**Work request:** Write every line of the material out exactly as shown.

**Data provided:**
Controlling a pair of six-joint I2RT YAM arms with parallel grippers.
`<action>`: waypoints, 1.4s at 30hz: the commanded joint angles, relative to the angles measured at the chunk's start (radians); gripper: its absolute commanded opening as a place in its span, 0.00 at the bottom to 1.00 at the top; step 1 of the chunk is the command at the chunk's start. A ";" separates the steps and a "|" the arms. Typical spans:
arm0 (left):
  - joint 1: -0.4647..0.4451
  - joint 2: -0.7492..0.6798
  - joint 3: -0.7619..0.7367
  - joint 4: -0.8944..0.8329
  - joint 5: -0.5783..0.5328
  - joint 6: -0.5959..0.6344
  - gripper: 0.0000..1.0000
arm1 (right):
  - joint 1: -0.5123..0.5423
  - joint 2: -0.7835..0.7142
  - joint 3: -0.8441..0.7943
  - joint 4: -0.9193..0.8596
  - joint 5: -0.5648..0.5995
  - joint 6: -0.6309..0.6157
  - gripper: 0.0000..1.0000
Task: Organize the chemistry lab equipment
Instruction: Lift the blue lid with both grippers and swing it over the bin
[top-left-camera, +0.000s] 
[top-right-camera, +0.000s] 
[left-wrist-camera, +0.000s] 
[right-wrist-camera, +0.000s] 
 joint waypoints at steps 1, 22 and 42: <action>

**Exercise output:**
Controlling a pair of six-joint I2RT YAM arms with parallel grippers.
`<action>`: waypoints, 1.4s at 30hz: the commanded joint angles, relative to the angles measured at the chunk's start (radians); gripper: its absolute commanded opening as a place in its span, 0.00 at the bottom to 1.00 at the top; step 1 of the chunk is the command at the chunk's start. A ";" separates the steps and a "|" the arms. Typical spans:
arm0 (left):
  - joint 1: -0.4647..0.4451
  - joint 2: -0.7492..0.6798
  - joint 3: -0.7619..0.7367
  - joint 4: -0.8944..0.8329
  - joint 5: -0.5783..0.5328
  - joint 6: -0.5959..0.6344
  - gripper: 0.0000..1.0000
arm1 (right):
  - joint 1: -0.5123..0.5423
  - joint 2: -0.7835..0.7142
  - joint 3: -0.8441..0.7943
  - joint 4: -0.9193..0.8596
  - joint 5: -0.5648..0.5995
  - joint 6: -0.6309..0.6157
  - gripper: 0.0000..1.0000
Task: Organize the chemistry lab equipment
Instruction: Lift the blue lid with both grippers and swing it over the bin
[top-left-camera, +0.000s] 
[top-right-camera, +0.000s] 
[left-wrist-camera, +0.000s] 
[right-wrist-camera, +0.000s] 
 joint waypoints at steps 1, 22 and 42: <action>

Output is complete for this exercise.